Figure 48 depicts an overview of ThinkHome. The Knowledge Base is accessed by AI based Control Agents in a Multi-Agent System to achieve the Global Goals set by the inhabitants.
ThinkHome is part of a broader smart home automation system that uses semantic technologies to enhance automation, energy optimization, and user comfort. The ontology serves as a central component in the intelligent control system, enabling reasoning over heterogeneous data and supporting decision-making. The data is divided into static data and dynamic data. Static data refers to information that is not likely to change frequently, e.g., energy policies or user preferences. Dynamic data describes the current state of the building and its inhabitants.
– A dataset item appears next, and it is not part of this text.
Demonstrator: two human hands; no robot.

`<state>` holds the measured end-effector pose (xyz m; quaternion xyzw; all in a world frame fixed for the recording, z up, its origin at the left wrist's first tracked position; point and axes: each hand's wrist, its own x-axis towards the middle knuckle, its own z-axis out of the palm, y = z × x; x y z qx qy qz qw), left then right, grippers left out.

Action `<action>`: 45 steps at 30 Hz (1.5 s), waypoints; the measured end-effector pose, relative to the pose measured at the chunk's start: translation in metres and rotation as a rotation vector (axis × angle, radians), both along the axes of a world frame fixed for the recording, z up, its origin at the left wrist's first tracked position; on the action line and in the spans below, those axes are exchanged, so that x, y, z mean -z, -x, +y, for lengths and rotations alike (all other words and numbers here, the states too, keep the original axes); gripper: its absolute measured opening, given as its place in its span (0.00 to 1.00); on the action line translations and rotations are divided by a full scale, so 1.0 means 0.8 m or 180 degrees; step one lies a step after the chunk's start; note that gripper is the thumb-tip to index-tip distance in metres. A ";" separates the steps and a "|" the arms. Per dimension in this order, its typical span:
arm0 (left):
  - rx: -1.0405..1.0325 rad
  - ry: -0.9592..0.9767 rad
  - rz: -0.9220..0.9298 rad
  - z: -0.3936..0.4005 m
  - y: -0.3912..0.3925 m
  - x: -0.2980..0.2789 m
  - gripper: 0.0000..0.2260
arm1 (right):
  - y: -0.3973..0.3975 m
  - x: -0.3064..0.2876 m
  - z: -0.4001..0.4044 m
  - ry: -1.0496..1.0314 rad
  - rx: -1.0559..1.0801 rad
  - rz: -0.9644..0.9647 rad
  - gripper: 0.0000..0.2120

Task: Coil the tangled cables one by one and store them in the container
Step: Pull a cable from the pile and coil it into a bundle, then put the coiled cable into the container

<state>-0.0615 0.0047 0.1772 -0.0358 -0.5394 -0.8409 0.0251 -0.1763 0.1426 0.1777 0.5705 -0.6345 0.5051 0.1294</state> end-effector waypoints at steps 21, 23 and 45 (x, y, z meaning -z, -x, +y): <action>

The data is stored in the Web Ontology Language (OWL).
The knowledge base is split into categories as depicted in Figure 49. Information emanating from these categories can be combined, e.g., Thermal characteristics of the building together with information about Weather and Climate can be used to increase the energy efficiency.
This ontology allows for a smart home to access and process data of different categories to maximize energy efficiency. The modular design ensures extensibility and reusability. By using standard ontological frameworks (e.g., OWL), ThinkHome supports interoperability across different smart home systems and devices.

Figure 48: ThinkHome overview of System Components [93].

Figure 49: Top level concepts of the Knowledge Base [93].